→ **Data block**:

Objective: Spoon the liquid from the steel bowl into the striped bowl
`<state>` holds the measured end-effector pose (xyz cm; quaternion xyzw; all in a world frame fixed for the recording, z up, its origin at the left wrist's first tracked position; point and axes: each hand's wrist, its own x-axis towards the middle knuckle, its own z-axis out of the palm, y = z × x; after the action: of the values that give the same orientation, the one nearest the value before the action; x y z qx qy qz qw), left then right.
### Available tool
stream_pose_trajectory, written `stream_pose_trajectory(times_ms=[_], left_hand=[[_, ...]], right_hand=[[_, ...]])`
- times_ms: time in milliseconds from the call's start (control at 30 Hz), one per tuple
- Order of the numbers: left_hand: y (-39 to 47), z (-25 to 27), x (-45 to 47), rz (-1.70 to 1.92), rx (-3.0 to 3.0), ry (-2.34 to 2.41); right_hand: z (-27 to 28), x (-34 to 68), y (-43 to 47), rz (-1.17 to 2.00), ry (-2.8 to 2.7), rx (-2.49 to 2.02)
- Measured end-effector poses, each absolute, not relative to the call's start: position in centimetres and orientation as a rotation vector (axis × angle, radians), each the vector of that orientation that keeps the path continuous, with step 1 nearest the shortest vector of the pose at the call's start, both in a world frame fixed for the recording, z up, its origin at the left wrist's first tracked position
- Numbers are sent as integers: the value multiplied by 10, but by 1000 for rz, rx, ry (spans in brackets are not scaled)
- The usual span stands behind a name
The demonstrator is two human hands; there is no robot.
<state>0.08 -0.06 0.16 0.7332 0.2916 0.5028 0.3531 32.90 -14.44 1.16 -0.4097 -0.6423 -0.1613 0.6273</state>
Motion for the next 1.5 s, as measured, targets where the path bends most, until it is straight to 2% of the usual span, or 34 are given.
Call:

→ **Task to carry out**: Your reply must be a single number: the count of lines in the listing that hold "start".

→ **Result of the exercise**: 2